Thursday, November 5, 2009

SQL 2008 Transactional Replication and initializing from a backup file

Now there's a fun process to go through, especially if like me you don't know jack about T-SQL. Let's face it, I currently know more words in Mandarin than I know commands in T-SQL; which isn't a lot. Having already done several tests with the automatic method of setting up Transactional Replication (where it does all the initial synch work for you and you just sit back and watch) I had assumed that Initializing from a backup would be a breeze. Famous last words.

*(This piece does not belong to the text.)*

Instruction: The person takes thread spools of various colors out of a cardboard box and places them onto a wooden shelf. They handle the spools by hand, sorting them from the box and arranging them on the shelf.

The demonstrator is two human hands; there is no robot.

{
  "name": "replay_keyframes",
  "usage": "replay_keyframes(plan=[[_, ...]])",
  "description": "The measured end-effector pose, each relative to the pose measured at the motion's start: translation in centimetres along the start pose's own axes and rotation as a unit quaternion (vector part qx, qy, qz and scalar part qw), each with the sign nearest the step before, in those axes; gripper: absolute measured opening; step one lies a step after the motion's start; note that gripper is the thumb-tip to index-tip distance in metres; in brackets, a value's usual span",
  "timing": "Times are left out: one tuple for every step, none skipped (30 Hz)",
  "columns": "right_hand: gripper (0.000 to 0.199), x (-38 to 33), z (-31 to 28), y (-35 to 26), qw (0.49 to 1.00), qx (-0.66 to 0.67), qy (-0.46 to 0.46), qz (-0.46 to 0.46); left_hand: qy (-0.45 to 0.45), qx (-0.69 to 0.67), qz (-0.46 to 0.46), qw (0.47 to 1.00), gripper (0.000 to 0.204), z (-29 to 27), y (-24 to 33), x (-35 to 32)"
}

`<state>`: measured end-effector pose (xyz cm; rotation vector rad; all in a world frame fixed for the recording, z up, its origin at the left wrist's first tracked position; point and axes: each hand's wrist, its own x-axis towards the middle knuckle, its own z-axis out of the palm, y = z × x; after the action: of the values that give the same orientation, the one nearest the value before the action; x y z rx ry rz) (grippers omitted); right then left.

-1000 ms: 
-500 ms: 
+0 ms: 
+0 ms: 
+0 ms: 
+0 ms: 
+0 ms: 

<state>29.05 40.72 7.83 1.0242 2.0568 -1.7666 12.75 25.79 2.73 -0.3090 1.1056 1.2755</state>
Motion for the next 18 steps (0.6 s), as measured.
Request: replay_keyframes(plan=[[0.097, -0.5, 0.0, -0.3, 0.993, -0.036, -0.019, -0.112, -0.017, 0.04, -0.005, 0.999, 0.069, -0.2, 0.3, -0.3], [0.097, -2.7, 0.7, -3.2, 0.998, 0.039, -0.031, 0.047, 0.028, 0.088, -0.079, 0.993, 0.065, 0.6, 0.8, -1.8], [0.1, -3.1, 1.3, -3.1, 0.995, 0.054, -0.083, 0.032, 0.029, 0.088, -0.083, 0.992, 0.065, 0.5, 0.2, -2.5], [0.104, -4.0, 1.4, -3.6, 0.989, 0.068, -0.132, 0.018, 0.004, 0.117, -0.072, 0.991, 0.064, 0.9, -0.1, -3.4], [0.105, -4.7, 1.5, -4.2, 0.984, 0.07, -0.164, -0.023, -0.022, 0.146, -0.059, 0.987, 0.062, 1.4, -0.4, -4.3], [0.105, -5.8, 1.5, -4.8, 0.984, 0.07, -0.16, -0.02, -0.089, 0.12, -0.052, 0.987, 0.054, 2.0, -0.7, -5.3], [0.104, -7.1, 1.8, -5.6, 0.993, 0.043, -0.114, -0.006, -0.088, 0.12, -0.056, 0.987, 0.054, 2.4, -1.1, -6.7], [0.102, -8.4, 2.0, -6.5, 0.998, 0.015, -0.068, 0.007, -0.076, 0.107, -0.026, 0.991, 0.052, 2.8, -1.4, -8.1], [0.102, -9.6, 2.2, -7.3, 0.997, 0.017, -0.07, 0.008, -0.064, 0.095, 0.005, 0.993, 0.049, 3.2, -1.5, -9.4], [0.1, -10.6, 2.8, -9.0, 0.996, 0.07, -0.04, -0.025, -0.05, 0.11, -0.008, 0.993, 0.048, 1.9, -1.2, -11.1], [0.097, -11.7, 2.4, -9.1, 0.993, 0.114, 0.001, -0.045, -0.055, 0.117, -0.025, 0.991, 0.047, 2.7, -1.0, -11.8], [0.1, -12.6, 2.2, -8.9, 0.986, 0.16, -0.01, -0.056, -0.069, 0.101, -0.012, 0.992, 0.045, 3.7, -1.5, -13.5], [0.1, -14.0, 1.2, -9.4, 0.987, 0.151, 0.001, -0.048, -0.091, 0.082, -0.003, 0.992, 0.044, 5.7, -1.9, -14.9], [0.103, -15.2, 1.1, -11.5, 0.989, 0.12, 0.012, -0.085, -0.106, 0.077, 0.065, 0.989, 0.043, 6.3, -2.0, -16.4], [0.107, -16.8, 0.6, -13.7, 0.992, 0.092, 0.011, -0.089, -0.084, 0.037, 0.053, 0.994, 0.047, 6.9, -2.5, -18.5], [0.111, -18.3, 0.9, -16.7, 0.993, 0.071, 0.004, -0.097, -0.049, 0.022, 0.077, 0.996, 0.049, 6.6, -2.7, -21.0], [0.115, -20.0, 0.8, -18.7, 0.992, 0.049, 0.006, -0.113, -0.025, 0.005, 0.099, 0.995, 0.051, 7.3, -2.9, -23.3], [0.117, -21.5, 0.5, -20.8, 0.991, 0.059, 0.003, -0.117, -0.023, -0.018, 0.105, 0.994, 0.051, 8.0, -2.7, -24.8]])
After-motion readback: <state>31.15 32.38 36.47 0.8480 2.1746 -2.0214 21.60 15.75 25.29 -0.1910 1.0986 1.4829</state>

There are some articles out there on the web but I found that most of them either assumed you knew more or just left out minor details. If, like me you're trying to set up replication of a huge database over a bandwidth limited connection or if you have some other reason that the initial setup has to be done from a backup file, then here's the walkthrough. By the way, I've only done the one-way Transactional Replication as in my situation this is just a failover site and will not need to send changes back to the original server.

Steps (order is very important)

  1. Set up the Distributer – database and share – one time setup
  2. Set up Publisher on source server - Don’t use either checkbox for snapshot.
  3. Enable the flag under the Publication properties to allow “initialize from backup”. (Right-click on the publication, properties)
  4. Disable the distribution cleanup agents. (Under SQL agent jobs)
  5. Make a Full backup of the database. Keep a local copy as you'll need it later.
  6. Copy database to other site. (Over the network, courier pigeon, magic, whatever)
  7. Restore database with the same name
  8. Create pull subscription on the destination server. (see scripts provided below)
  9. Check status – Replication monitor -> drill down to publisher (add if needed), “View details on the subscription on the right to get a status report (3rd tab in window that pops up)
  10. After it’s done synching up, turn off the “initialize from backup” flag or else the cache it keeps will never shrink. And re-enable the distribution cleanup agents.
  11. TEST IT. Check the tables after synchronization and then check again after new transactions have been sent. (Wait a few minutes after each replication interval to give it time to catch up).
The reason that order is so important is that after you configure the publisher to enable the "Initialize from backup" and stop the cleanup jobs, it starts keeping a full record of all transactions that have occured since then. (Yes, the DB could grow a lot depending on how long this takes). The backup has a special value in it called an LSN number. This value tells the server to only send transactions that occurred after the backup was made.
Reference:
http://www.replicationanswers.com/NoSyncOn2005.asp

TIP 1: If you try to use a backup that was created before the publication was set up, it will fail.
TIP 2: If you get the Msg 21397 error mentioned in the link above, then you probably forgot to stop the Distribution cleanup agents and the server has thrown out some of the transactions that have occurred since the LSN (backup).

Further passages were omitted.